Collection entries
● ● ● ●

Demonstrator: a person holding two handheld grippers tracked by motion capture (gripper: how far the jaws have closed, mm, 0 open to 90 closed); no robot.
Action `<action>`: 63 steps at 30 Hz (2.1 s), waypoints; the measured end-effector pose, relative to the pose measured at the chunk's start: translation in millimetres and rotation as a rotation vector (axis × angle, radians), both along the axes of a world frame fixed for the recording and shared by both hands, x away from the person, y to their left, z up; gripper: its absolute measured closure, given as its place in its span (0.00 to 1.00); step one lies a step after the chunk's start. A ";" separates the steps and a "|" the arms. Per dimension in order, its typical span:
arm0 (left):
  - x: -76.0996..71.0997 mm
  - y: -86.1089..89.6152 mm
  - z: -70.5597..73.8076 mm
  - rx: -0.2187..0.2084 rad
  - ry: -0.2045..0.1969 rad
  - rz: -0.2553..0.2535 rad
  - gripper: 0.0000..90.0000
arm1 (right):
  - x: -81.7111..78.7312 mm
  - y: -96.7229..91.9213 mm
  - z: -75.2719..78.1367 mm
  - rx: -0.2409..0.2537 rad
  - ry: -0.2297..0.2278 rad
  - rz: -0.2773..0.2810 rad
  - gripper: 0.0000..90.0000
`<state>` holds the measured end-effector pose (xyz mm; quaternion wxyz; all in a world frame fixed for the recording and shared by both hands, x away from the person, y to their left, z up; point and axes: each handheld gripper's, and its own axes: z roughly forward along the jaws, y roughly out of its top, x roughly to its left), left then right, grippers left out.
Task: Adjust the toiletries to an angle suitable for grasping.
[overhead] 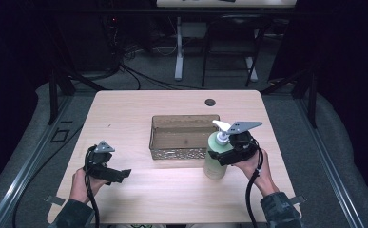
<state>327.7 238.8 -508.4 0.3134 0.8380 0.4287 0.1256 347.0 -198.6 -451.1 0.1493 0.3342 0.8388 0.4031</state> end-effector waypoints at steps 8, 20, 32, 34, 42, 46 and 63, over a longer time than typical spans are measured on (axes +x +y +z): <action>0.6 -1.3 -0.5 0.014 0.003 -0.015 0.00 | 1.1 -8.5 1.3 -0.010 0.009 0.005 0.13; 2.1 -1.9 -2.9 0.016 0.009 -0.012 0.00 | 3.6 -21.0 3.5 -0.029 0.020 0.007 0.13; 6.4 -0.6 -5.6 0.024 0.028 -0.012 0.00 | 4.7 -25.4 5.9 -0.062 0.057 -0.019 0.00; 6.6 -0.6 -5.8 0.025 0.030 -0.014 0.00 | 3.8 -26.3 6.6 -0.060 0.058 -0.017 0.00; 6.0 -1.6 -4.4 0.034 0.028 -0.031 0.00 | -5.6 -40.5 10.5 -0.070 0.096 -0.020 0.00; 6.7 -2.5 -5.9 0.039 0.036 -0.038 0.00 | -10.8 -52.9 13.0 -0.070 0.103 -0.032 0.00; 9.1 -0.8 -10.0 0.035 0.058 -0.033 0.00 | -19.3 -91.8 11.9 -0.139 0.197 -0.076 0.00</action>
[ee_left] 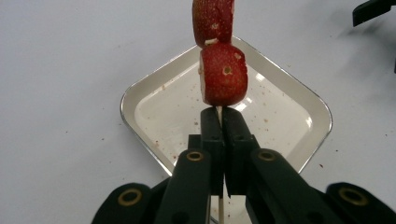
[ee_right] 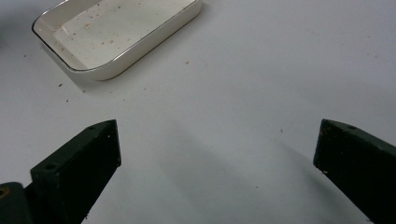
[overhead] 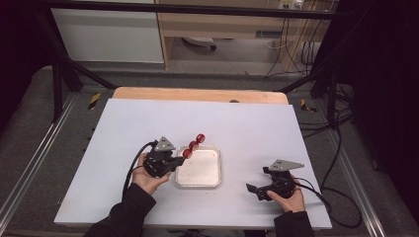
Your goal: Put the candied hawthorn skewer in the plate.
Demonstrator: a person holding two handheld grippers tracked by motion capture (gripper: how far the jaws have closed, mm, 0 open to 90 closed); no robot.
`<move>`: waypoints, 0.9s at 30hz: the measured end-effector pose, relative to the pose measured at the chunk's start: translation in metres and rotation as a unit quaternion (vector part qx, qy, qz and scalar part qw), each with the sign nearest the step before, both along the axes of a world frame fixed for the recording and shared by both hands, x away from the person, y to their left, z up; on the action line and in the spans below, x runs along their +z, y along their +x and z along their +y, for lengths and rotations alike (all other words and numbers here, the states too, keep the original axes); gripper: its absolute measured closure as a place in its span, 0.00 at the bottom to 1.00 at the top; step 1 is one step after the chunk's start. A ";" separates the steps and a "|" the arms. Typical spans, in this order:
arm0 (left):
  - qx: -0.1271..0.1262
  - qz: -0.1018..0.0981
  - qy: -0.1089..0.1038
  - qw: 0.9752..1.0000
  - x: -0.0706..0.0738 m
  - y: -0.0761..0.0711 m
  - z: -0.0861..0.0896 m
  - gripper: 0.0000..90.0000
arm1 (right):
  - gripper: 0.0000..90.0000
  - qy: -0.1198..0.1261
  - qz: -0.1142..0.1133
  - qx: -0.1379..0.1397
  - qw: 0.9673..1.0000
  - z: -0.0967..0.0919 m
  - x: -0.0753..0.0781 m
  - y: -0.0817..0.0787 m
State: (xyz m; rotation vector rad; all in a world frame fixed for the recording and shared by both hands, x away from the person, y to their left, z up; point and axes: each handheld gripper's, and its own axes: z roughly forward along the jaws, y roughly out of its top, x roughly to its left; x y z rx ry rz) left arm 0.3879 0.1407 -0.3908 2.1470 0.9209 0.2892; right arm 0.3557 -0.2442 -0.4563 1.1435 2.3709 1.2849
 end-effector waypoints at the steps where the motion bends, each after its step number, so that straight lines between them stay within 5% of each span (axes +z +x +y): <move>1: 0.000 0.004 0.002 1.000 -0.001 0.001 -0.001 0.98 | 0.02 0.000 0.000 -0.001 1.000 -0.002 -0.001 -0.001; 11: -0.003 0.035 0.035 0.999 -0.019 0.007 -0.018 0.98 | 0.02 -0.007 0.001 0.001 1.000 -0.005 -0.003 -0.003; 27: 0.002 0.053 0.082 0.995 -0.040 0.003 -0.034 0.98 | 0.02 0.004 0.004 0.002 1.000 -0.006 -0.003 -0.005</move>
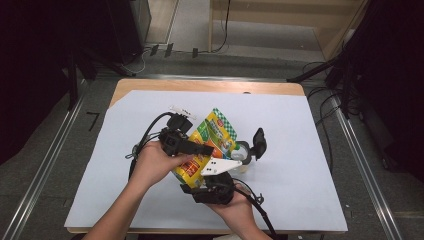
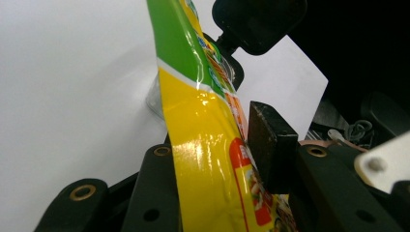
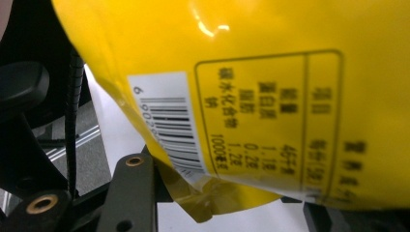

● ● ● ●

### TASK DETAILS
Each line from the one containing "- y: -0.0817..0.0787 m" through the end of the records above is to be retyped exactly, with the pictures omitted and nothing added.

### EXERCISE ANSWER
  - y: -0.0817..0.0787 m
State: (xyz m; rotation vector rad; all in a world frame fixed for the recording and shared by both hands, x away from the person, y to their left, z up; point and axes: each handheld gripper's, and its own axes: z roughly forward along the jaws, y roughly out of its top, x roughly to its left; x y z rx ry rz) left arm 0.3879 0.1407 -0.3908 2.1470 0.9209 0.2892; right arm 0.3557 -0.2442 -0.4563 1.1435 2.3709 1.2849
 end-effector waypoints at the steps where the motion bends, each after its step number, so that straight lines between them stay within 5% of each span (axes +z +x +y): <move>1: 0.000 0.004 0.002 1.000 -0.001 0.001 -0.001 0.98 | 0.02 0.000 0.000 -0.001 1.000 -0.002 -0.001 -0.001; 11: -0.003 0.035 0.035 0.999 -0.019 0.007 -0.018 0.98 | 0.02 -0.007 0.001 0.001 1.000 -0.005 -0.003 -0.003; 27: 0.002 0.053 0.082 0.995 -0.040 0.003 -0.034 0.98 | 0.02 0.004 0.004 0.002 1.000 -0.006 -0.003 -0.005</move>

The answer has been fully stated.